The Problem
Your application is gasping for a database connection, but the pool is dry. Every single connection is currently busy. By default, HikariCP waits for 30 seconds (30,000ms) for a connection to return to the pool. If that window closes and nothing becomes available, your app throws the SQLTransientConnectionException and the request fails.
java.sql.SQLTransientConnectionException: HikariPool-1 - Connection is not available, request timed out after 30000ms
at com.zaxxer.hikari.pool.HikariPool.createTimeoutException(HikariPool.java:696)
at com.zaxxer.hikari.pool.HikariPool.getConnection(HikariPool.java:197)
Why Connections Run Out
- Leaky Code: Connections are borrowed but never returned to the pool, often due to missing
finallyblocks in legacy JDBC code. - Bottleneck Queries: A few queries taking 5โ10 seconds each can quickly saturate a small pool.
- Under-provisioned Pool: You are using the default size of 10 connections, but your traffic requires 25.
- Transaction Bloat: Holding a database connection while waiting for a slow 3rd-party REST API to respond.

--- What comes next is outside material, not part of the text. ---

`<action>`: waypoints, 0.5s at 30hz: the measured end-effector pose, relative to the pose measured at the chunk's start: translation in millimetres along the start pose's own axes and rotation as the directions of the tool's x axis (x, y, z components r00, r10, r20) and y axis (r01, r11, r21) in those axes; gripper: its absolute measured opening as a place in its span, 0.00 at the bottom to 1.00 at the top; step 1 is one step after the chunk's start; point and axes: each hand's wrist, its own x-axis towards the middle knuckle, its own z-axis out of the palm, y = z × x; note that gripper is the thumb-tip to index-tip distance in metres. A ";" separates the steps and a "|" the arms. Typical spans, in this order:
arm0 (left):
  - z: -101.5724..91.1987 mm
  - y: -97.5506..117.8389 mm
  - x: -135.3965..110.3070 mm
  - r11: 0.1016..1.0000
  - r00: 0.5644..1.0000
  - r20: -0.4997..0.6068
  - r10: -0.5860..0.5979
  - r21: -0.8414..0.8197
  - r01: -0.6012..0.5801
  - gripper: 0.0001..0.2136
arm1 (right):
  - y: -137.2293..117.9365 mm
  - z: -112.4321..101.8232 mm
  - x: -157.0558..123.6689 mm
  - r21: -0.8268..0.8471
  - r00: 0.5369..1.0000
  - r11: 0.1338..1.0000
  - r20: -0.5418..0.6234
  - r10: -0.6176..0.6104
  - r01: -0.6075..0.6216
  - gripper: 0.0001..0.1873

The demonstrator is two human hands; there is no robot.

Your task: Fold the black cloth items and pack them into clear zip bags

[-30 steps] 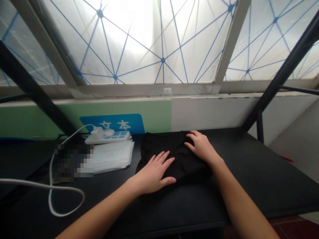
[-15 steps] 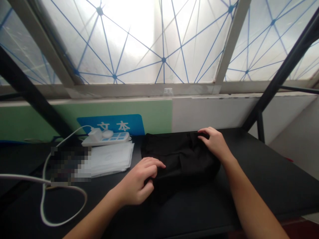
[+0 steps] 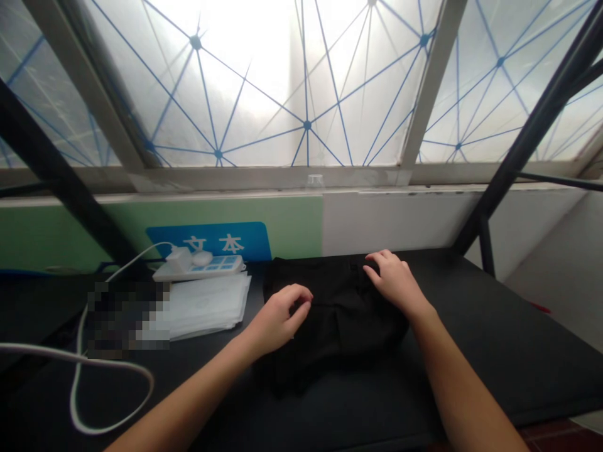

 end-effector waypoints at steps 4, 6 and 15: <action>23.7 -12.4 36.4 0.969 0.989 0.064 -0.131 0.221 0.114 0.18 | 3.4 15.1 -1.3 -0.047 0.997 0.997 0.032 0.069 -0.068 0.12; 36.5 -22.8 48.4 0.942 0.974 0.062 -0.216 0.276 0.191 0.23 | 6.7 18.1 -1.1 -0.043 0.996 0.996 0.027 0.082 -0.080 0.08; 40.5 -43.8 47.9 0.823 0.950 -0.107 -0.294 0.477 0.308 0.19 | 4.7 8.2 7.1 -0.025 0.985 0.997 -0.161 0.065 -0.070 0.12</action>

Solution 1: Detect and Plug Connection Leaks
Leaks are the primary reason pools stay exhausted even during low traffic. While Spring Data JPA handles most of this for you, custom JDBC logic often misses a close command. HikariCP has a built-in detective to find exactly where the leak starts.
Add this property to your application.properties:
# If a connection is out for more than 2 seconds, log a stack trace
spring.datasource.hikari.leak-detection-threshold=2000
With this setting active, your logs will pinpoint the specific method that borrowed the connection. Look for the message "Apparent connection leak detected" followed by a stack trace. Fix the code, and the error should vanish.
Solution 2: Right-Size Your Pool
The default pool size of 10 is quite conservative. For a production microservice under moderate load, you might need to bump this up. However, avoid the temptation to set this to a massive number like 500; your database CPU will likely choke on the context switching.
# Increase the max connections based on your DB hardware (e.g., 20-50)
spring.datasource.hikari.maximum-pool-size=30
# Keep a few connections ready to go
spring.datasource.hikari.minimum-idle=10
# How long a client waits before giving up (30s is usually fine)
spring.datasource.hikari.connection-timeout=30000
Note: Always verify your database server's capacity. If you have 5 instances of your app each set to a maximum-pool-size of 30, your database must be able to handle at least 150 concurrent connections.
Solution 3: Decouple Transactions from External I/O
One of the most frequent mistakes is wrapping an entire service method in @Transactional when it performs network calls. If a remote API takes 5 seconds to respond, your database connection sits idle and useless for those 5 seconds.
The Wrong Way:
@Transactional
public void completePurchase(Order order) {
orderRepo.save(order); // Connection acquired here
// DANGER: Connection is held while waiting for the payment gateway
paymentService.chargeCreditCard(order.getAmount());
orderRepo.updateStatus(order, "PAID");
} // Connection finally released here
The Right Way: Keep your transactions lean. Perform the database write, commit it, call your API, and then start a second transaction to update the status. This frees up the connection for other users while the API call is in flight.
Solution 4: Monitor Pool Health
Stop guessing and start measuring. By using Spring Boot Actuator, you can see exactly how many connections are active or pending in real-time. Add the following to your pom.xml:
<dependency>
<groupId>org.springframework.boot</groupId>
<artifactId>spring-boot-starter-actuator</artifactId>
</dependency>
Enable the metrics in your config:
management.endpoints.web.exposure.include=metrics
management.endpoint.metrics.enabled=true
Check the /actuator/metrics/hikaricp.connections.pending endpoint. If the 'pending' count is consistently higher than 0, it is a clear signal that your pool is too small or your queries are too slow to keep up with demand.